> [Task objective] Copy out each line below containing "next".

-------

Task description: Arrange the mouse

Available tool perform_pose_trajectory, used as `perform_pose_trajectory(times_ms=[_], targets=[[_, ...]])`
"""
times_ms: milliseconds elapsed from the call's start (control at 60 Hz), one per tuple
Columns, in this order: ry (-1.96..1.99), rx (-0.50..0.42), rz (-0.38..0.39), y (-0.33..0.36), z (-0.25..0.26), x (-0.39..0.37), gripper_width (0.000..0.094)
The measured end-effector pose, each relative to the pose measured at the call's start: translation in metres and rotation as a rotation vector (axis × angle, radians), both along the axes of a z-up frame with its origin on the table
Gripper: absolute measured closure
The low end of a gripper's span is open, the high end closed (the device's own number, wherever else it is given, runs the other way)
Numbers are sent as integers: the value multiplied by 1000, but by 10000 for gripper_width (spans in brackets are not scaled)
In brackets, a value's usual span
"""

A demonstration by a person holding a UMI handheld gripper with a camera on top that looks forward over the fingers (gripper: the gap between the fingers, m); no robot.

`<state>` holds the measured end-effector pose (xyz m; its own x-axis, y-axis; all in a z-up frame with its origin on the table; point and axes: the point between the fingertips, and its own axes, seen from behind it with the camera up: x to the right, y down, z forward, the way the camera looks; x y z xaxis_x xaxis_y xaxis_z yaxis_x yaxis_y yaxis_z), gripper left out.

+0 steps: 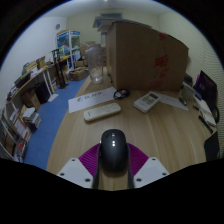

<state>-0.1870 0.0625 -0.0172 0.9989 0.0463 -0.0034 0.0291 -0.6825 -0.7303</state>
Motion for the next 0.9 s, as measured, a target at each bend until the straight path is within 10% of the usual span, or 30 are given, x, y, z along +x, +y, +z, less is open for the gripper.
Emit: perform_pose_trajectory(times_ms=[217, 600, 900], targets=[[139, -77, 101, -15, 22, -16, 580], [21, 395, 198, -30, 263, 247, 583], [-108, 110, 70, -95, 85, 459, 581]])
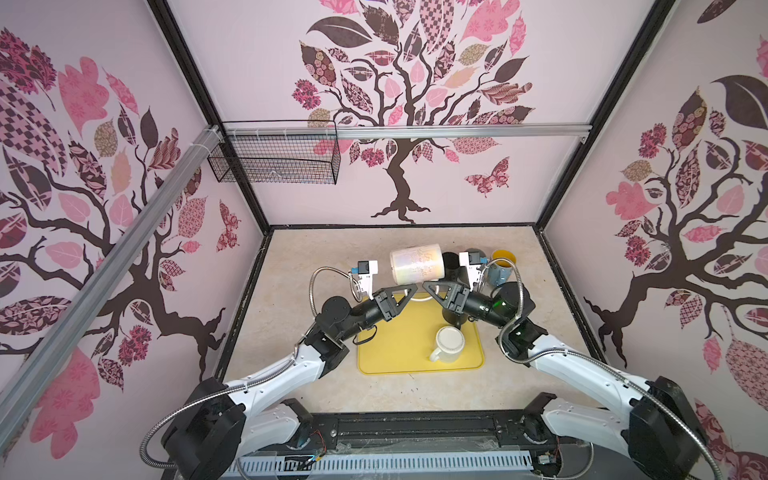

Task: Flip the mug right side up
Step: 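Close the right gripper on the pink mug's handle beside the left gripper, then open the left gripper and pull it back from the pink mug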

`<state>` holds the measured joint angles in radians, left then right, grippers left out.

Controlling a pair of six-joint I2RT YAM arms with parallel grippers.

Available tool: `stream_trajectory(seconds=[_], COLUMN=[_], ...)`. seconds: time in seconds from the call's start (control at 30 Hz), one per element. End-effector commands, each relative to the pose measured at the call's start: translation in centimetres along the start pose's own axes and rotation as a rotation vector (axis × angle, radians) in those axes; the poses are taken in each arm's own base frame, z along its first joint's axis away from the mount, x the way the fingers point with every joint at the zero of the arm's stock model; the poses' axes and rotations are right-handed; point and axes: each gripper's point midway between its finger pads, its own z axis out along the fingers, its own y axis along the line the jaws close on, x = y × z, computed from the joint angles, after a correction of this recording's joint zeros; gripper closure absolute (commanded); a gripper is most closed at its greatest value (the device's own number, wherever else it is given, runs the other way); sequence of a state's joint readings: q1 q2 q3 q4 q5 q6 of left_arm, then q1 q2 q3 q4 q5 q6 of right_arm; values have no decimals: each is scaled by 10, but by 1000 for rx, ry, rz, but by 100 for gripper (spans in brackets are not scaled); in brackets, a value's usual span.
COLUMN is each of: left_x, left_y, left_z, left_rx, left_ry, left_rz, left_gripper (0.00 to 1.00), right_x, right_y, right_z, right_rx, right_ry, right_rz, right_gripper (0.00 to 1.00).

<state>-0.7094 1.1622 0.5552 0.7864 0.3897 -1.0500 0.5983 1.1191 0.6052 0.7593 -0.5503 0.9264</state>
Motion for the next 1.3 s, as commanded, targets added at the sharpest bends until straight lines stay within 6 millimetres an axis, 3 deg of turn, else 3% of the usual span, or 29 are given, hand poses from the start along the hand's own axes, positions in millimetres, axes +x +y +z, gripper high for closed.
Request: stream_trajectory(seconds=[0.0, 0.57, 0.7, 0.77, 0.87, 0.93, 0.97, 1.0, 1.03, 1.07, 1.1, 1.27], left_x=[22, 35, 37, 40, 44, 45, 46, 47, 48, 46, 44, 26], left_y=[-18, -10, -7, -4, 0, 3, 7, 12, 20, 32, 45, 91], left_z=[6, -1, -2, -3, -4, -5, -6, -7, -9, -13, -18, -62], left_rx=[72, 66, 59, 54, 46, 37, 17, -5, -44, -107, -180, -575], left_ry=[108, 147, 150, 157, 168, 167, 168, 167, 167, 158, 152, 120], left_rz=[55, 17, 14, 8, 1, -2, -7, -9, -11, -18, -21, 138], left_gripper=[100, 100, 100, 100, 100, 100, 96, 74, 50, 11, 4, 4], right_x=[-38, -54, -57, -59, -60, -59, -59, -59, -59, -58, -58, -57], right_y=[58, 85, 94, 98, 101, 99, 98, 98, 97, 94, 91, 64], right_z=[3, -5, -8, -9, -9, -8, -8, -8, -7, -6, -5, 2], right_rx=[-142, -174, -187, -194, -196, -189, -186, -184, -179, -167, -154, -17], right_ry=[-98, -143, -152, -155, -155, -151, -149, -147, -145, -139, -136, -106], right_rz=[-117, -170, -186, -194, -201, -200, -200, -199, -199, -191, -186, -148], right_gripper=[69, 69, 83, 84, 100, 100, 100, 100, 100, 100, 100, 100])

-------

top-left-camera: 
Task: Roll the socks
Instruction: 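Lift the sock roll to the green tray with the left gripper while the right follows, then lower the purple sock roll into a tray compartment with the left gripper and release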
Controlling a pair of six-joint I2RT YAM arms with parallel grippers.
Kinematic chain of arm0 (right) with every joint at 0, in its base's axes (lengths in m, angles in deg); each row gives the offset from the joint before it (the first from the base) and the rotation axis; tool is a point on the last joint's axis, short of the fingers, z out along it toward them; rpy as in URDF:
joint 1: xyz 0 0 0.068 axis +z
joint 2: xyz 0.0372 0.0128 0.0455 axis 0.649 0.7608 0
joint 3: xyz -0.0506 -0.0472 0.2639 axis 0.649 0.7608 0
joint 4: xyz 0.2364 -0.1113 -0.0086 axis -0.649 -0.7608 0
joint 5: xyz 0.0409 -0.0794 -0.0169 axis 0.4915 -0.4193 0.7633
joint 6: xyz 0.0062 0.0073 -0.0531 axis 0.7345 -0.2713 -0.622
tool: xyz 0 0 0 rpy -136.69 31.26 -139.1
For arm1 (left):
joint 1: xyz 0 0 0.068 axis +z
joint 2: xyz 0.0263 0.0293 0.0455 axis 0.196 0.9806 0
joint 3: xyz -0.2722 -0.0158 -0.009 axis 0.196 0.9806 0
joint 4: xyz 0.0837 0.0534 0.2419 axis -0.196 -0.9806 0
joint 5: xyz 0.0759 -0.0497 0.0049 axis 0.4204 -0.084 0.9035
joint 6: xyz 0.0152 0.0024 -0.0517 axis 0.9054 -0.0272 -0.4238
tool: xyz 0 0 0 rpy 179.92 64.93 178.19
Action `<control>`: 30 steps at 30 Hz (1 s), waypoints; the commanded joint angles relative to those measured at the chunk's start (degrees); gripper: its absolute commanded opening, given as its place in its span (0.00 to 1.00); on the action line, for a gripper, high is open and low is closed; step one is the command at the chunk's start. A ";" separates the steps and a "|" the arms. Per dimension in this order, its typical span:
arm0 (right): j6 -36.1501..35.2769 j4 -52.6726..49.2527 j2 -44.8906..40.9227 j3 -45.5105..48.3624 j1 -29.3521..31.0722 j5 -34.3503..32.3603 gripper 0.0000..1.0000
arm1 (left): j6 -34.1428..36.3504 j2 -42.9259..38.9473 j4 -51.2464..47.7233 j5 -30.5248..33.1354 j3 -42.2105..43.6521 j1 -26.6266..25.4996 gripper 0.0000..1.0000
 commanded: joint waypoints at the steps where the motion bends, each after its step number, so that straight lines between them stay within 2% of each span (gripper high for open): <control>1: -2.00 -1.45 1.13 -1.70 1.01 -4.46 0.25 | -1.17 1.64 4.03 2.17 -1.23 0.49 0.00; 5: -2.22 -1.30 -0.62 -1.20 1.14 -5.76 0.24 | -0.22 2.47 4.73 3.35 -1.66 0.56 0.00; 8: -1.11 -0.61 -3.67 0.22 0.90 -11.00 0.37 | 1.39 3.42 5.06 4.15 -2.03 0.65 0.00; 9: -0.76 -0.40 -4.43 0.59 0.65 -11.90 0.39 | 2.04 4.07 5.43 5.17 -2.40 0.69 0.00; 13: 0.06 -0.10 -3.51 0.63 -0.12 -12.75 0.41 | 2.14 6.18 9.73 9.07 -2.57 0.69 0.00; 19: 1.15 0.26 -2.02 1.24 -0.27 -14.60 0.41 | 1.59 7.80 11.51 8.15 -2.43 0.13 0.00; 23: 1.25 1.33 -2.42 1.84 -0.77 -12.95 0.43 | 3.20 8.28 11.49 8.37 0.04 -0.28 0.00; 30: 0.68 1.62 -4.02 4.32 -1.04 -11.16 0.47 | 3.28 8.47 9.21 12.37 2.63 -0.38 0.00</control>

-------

> [Task solution]
Motion for the next 0.9 s, as measured, a target at each bend until the straight path is within 10% of the usual span, or 30 are given, x, y, z along +x, +y, +z, less is open for the gripper.
Motion for the next 1.3 s, as commanded, targets added at the sharpest bends until straight lines stay within 6 millimetres an axis, 3 deg of turn, else 3% of the usual span, or 29 are given, hand poses from the start along the hand's own axes, positions in millimetres, axes +x +y +z, gripper high for closed.

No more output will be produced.